▶ [Exercise]: Using the records below, transcribe word for word the stretch from the line that contains "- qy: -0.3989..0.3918" through the line that contains "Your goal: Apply", both end lines included, and nothing else.

▶ [Records shown]:
[Start of Attachment]

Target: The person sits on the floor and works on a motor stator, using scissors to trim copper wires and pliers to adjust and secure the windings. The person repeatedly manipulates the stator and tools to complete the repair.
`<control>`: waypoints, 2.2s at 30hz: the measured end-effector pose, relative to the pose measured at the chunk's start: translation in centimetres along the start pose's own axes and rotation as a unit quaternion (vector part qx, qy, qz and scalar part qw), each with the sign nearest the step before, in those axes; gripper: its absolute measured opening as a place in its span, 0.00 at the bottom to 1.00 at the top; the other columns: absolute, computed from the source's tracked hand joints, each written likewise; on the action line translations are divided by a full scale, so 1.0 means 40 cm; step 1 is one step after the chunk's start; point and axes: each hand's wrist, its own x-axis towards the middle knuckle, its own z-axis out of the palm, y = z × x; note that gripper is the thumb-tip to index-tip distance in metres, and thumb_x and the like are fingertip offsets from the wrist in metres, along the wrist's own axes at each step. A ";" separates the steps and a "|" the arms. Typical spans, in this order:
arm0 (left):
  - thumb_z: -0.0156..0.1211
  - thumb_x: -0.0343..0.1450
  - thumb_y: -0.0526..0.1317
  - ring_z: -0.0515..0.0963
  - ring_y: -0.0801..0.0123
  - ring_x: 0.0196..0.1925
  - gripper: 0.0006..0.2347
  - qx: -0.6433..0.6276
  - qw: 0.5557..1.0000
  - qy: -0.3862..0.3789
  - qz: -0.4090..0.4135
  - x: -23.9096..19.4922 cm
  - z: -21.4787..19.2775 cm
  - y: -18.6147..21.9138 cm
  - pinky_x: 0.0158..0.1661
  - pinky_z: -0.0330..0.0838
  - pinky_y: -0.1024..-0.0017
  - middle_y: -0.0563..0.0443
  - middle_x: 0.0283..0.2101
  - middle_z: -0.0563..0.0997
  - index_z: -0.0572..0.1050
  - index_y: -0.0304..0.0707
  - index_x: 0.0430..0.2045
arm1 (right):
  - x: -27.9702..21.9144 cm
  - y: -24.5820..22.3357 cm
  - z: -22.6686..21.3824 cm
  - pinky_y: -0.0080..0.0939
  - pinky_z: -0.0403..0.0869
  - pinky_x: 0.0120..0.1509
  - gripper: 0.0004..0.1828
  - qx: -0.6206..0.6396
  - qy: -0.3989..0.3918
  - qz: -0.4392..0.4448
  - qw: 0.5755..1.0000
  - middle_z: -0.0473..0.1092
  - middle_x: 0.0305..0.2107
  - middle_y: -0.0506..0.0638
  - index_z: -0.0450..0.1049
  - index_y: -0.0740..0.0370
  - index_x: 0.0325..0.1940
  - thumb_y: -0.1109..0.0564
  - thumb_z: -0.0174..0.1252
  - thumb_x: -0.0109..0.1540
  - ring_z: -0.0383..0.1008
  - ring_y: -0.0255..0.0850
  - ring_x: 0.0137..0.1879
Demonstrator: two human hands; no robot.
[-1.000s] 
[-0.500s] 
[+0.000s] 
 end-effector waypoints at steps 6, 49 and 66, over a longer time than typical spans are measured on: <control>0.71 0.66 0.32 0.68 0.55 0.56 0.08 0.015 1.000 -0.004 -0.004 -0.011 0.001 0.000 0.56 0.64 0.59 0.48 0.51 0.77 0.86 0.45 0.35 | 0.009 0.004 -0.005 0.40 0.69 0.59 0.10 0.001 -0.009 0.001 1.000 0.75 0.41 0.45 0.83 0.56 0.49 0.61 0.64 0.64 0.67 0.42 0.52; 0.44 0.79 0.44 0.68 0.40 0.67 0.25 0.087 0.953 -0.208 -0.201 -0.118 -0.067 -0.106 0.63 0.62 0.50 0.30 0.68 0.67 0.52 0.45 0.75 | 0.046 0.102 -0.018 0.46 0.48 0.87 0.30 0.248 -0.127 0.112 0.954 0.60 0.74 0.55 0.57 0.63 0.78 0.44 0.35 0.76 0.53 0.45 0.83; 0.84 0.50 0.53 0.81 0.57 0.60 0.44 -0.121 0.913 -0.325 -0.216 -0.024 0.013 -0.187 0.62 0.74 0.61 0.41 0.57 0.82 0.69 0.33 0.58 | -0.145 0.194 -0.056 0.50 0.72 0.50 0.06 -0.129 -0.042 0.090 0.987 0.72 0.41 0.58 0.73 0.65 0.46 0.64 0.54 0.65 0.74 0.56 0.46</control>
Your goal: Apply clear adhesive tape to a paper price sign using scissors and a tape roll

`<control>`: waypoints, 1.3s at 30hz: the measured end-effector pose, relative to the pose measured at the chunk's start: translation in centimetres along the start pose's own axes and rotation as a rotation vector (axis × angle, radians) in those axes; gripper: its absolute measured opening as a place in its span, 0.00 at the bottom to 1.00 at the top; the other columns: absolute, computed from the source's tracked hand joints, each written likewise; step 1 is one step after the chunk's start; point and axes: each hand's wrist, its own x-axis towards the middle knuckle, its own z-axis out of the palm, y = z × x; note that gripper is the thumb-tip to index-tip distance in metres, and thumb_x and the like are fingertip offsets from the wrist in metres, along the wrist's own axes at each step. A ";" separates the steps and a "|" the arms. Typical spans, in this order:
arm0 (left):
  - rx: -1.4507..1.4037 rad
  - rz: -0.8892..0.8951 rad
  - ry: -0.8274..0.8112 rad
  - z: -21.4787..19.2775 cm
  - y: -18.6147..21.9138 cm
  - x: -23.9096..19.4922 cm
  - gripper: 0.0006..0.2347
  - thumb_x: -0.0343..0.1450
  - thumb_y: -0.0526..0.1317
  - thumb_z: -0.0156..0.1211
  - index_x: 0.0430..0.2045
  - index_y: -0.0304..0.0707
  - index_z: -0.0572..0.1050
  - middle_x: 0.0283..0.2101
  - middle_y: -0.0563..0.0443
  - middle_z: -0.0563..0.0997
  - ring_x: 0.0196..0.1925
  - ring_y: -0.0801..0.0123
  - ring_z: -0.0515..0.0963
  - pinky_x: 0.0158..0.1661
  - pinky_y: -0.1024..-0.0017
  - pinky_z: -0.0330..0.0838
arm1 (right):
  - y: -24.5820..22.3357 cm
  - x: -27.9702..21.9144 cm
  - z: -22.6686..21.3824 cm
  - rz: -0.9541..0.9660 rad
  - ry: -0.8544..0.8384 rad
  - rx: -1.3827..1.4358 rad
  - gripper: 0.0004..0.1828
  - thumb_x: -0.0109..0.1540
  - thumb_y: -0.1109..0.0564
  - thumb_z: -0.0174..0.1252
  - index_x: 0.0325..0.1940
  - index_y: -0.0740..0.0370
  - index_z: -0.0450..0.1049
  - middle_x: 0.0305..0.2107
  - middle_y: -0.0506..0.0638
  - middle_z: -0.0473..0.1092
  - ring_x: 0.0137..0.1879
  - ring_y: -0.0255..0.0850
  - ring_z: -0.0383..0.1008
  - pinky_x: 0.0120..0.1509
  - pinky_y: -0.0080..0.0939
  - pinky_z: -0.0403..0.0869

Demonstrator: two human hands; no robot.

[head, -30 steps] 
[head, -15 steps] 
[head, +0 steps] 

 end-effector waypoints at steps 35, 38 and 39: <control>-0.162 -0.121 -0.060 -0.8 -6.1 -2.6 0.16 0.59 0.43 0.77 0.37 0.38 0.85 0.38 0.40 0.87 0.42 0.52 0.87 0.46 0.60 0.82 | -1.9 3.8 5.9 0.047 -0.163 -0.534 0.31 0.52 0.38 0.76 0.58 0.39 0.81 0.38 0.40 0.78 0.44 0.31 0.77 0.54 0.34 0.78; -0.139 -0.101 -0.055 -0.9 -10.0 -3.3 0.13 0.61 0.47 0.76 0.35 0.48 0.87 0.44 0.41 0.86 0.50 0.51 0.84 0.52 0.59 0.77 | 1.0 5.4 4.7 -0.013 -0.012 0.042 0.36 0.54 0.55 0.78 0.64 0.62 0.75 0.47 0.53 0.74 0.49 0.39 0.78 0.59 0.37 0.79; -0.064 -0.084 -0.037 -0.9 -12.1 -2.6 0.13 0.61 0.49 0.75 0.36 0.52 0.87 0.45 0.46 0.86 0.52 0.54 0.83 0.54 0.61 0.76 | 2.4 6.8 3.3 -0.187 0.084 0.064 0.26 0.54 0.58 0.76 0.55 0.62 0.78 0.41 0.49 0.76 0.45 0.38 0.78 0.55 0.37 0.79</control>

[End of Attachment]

▶ [Task output]:
  - qy: -0.3989..0.3918
  - qz: -0.4392..0.4448
  - qw: 0.5755..1.0000
  - middle_z: -0.0473..0.1092
  - middle_x: 0.0305..0.2107
  - middle_y: -0.0506..0.0638
  - index_z: -0.0450..0.1049
  - index_y: -0.0740..0.0370
  - index_x: 0.0325..0.1940
  - thumb_y: -0.1109..0.0564
  - thumb_z: -0.0174..0.1252
  - thumb_x: -0.0109..0.1540
  - ring_z: -0.0383..0.1008
  - ring_y: -0.0255..0.0850
  - ring_x: 0.0137..0.1879
Demonstrator: two human hands; no robot.
[-1.000s] 
[-0.500s] 
[+0.000s] 
 end-effector waypoints at steps 6, 49 and 66, over a longer time than typical spans are measured on: <control>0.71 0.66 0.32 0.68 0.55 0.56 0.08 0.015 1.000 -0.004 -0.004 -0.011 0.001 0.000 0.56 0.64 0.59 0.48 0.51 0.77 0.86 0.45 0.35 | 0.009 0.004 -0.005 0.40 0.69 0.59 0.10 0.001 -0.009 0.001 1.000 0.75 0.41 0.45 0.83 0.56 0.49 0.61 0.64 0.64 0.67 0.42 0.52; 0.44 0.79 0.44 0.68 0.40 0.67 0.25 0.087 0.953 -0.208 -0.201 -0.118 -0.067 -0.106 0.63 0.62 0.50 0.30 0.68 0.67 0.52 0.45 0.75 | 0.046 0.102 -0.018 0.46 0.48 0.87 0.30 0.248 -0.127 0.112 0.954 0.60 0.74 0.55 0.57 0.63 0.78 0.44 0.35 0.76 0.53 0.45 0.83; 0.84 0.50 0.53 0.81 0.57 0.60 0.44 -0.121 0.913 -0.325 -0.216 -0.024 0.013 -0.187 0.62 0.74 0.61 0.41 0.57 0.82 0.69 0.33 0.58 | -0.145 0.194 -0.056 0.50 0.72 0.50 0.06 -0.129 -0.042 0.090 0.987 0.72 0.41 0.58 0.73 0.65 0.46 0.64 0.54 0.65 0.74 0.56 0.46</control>
Your goal: Apply clear adhesive tape to a paper price sign using scissors and a tape roll

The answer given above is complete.